Di converso, risulterebbe ben più utile la valorizzazione anche del luogo di residenza della famiglia anche al fine di evitare di imporre lo spostamento della residenza familiare in funzione della sede lavorativa di uno dei due coniugi.

Tali considerazioni hanno portato la Corte a dichiarare l'illegittimità costituzionale della norma in esame, ritenendo più coerente con la finalità di protezione della famiglia che è propria dell'istituto del trasferimento temporaneo, l'individuazione di un diverso parametro di riferimento da utilizzare al fine della valutazione della relativa richiesta, che tenga conto sia della provincia o della regione in cui è fissata la residenza della famiglia che di quella nella quale l'altro genitore eserciti la propria attività lavorativa.

Osservazioni

La problematica afferente alla conciliazione dei tempi di vita familiare con gli impegni lavorativi a cui si affianca la necessità di assicurare ai genitori la possibilità di preservare un’ampia autonomia rispetto alle scelte di indirizzo familiare evitando di dover continuamente scegliere tra la carriera lavorativa e l’adempimento dei doveri connessi alla genitorialità, rappresenta una tematica di assoluto interesse che merita la massima attenzione da parte del legislatore.

Non può sottacersi, infatti, che l’evidente squilibrio sociale esistente tra uomini e donne trova ha la sua ragion d’essere più evidente nella carenza di misure che, in ambito lavorativo, consentano in concreto di tutelare la genitorialità e proteggano la vita familiare.

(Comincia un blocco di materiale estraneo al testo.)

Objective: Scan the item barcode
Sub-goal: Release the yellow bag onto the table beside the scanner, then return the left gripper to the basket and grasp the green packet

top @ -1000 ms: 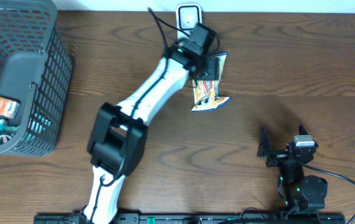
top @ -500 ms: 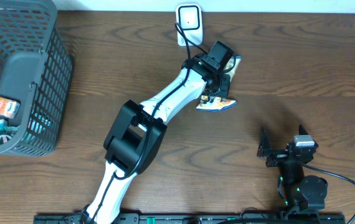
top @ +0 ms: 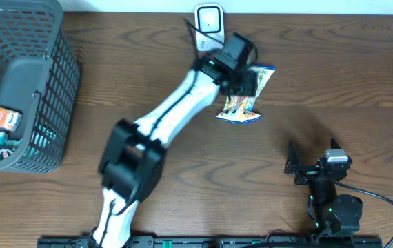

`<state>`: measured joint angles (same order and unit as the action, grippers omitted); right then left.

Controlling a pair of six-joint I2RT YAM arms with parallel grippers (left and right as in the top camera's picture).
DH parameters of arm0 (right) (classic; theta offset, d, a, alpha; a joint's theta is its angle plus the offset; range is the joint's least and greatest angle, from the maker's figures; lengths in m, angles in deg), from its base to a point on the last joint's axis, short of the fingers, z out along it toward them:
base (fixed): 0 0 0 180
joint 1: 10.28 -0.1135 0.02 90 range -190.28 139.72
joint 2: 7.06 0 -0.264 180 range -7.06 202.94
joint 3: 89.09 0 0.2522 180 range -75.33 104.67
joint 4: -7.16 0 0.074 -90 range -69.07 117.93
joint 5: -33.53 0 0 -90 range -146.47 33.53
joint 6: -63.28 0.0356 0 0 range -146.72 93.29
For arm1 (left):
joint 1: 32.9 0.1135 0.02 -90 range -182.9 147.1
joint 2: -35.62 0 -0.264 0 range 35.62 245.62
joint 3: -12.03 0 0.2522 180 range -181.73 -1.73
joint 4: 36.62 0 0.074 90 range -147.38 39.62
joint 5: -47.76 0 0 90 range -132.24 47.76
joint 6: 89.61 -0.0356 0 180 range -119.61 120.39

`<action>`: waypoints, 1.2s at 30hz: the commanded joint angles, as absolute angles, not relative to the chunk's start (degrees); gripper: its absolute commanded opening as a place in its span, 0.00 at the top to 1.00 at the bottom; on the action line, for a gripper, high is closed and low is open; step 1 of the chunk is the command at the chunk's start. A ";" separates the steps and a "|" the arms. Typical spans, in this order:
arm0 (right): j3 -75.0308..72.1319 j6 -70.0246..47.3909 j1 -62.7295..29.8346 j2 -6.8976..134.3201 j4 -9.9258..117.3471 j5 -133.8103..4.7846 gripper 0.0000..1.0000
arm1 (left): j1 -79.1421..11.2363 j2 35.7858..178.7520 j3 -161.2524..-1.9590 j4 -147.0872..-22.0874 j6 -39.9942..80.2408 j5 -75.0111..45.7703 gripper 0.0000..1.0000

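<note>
A yellow and blue snack packet (top: 247,95) hangs just right of and below the white barcode scanner (top: 209,26) at the table's back edge. My left gripper (top: 243,81) is shut on the packet's upper left part, its white arm reaching diagonally across the table. The packet's lower end (top: 239,115) looks close to the tabletop. My right gripper (top: 298,162) rests open at the front right, far from both.
A grey mesh basket (top: 41,103) stands at the far left with a few more packets (top: 2,131) inside. A black cable (top: 383,207) loops by the right arm's base at the front right.
My left gripper has shifted slightly left toward the scanner and turned the packet, so more of its printed face shows. The right arm has not moved.
First my left arm was up close at the top left over the basket, blurred, with a packet in it. Then it held the packet just below the scanner. Later the packet was further right and edge-on, and now it shows its face again.
</note>
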<state>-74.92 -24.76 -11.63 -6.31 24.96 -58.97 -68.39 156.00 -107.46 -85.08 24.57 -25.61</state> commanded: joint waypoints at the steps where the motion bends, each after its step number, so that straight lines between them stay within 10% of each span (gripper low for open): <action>1: -74.97 -24.17 -11.34 -6.31 25.22 -58.34 0.01 | -65.07 145.00 -108.58 -85.78 24.27 -25.33 0.40; 18: -74.97 -24.17 -11.34 -6.31 25.22 -58.34 0.01 | -31.32 116.70 -108.58 -106.04 15.46 -41.26 0.30; 36: -74.97 -24.17 -11.34 -6.31 25.22 -58.34 0.01 | -3.95 121.20 -108.56 -113.67 28.40 -45.44 0.26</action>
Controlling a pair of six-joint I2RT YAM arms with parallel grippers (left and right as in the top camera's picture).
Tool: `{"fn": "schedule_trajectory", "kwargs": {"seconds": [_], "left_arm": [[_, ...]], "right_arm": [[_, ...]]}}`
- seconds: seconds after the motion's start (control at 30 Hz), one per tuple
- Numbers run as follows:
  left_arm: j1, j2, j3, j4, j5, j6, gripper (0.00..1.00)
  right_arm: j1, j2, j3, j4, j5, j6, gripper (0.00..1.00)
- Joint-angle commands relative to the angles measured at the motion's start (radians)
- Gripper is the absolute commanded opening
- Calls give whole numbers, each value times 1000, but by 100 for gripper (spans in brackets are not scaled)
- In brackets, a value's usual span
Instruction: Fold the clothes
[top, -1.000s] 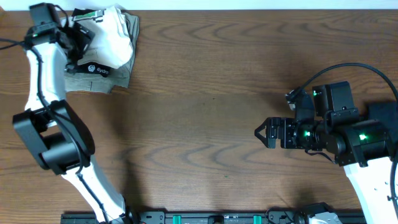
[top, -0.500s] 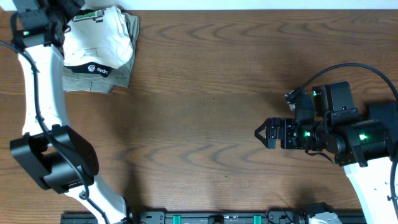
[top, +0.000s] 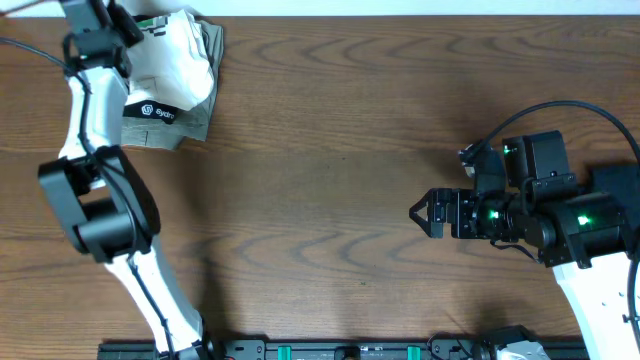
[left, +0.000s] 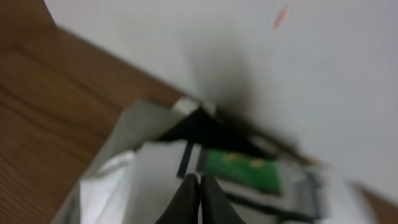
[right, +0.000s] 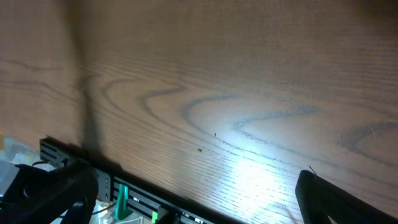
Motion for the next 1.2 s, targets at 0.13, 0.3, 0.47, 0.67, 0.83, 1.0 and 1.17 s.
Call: {"fn": "schedule_trajectory", "kwargs": {"seconds": [0.13, 0.3, 0.47, 0.67, 0.83, 1.0, 1.17], "left_arm": [[12, 144, 0, -2, -100, 63, 7], [14, 150, 0, 38, -109, 63, 6], [11, 63, 0, 92, -100, 62, 6], [-11, -49, 0, 98, 38, 54, 6], [-48, -51, 0, 71, 42, 51, 6], [-82, 5, -1, 92, 41, 55, 6], [-87, 97, -2, 85, 22, 55, 6]], "right_arm": [[-7, -3, 8, 1, 2, -7, 99], [-7, -3, 8, -2, 2, -1, 99], [-7, -3, 8, -3, 2, -1, 99], [-7, -3, 8, -2, 2, -1, 99], [-7, -3, 8, -3, 2, -2, 99], [-7, -3, 8, -11, 2, -1, 99], [-7, -3, 8, -25, 2, -2, 99]]}}
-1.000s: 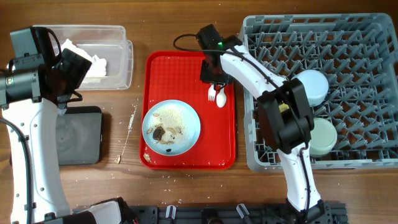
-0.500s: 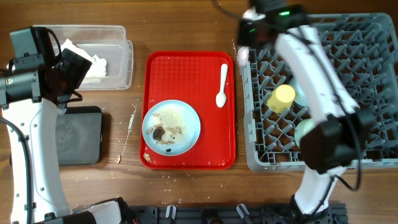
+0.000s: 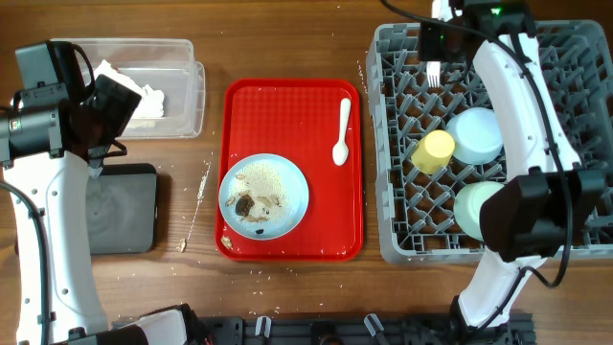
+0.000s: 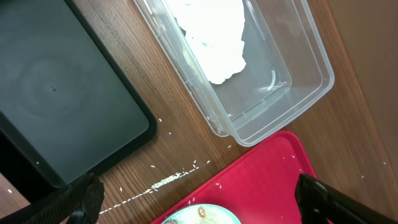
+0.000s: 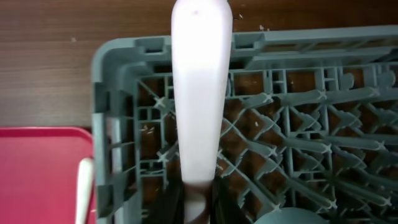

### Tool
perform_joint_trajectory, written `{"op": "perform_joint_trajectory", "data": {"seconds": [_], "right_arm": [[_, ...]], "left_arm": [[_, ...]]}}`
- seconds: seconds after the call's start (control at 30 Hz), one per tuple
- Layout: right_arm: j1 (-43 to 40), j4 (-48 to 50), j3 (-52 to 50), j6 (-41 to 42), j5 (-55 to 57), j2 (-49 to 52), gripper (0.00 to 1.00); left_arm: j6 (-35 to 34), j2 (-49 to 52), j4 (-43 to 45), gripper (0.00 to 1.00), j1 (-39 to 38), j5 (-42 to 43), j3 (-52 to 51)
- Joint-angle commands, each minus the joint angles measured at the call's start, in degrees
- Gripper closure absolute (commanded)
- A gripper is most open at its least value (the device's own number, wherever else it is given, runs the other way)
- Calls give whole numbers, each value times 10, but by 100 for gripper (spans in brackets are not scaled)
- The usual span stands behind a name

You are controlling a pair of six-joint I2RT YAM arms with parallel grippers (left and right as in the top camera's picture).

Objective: Sort waste into correct bins and load items into the dishwasher rack

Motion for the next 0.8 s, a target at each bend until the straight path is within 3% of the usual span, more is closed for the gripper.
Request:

Tale carenza, associata alla inevitabile necessità di adempimento dei doveri familiari e di accudimento della prole, finisce per pesare in modo prevalente sulle donne, con conseguentemente compromissione sia delle loro aspettative di crescita lavorativa che di limitazione sul piano economico.

Sul punto la pronuncia in esame offre importanti spunti di riflessione che dovrebbero indurre il legislatore a rivedere e rafforzare il sistema delle tutele previste dall’ordinamento in tale ambito di riferimento anche attraverso la loro regolamentazione secondo criteri che appaiano maggiormente rispondenti all’attuale organizzazione della vita familiare, caratterizzata – a differenza del passato - da maggiore dinamicità.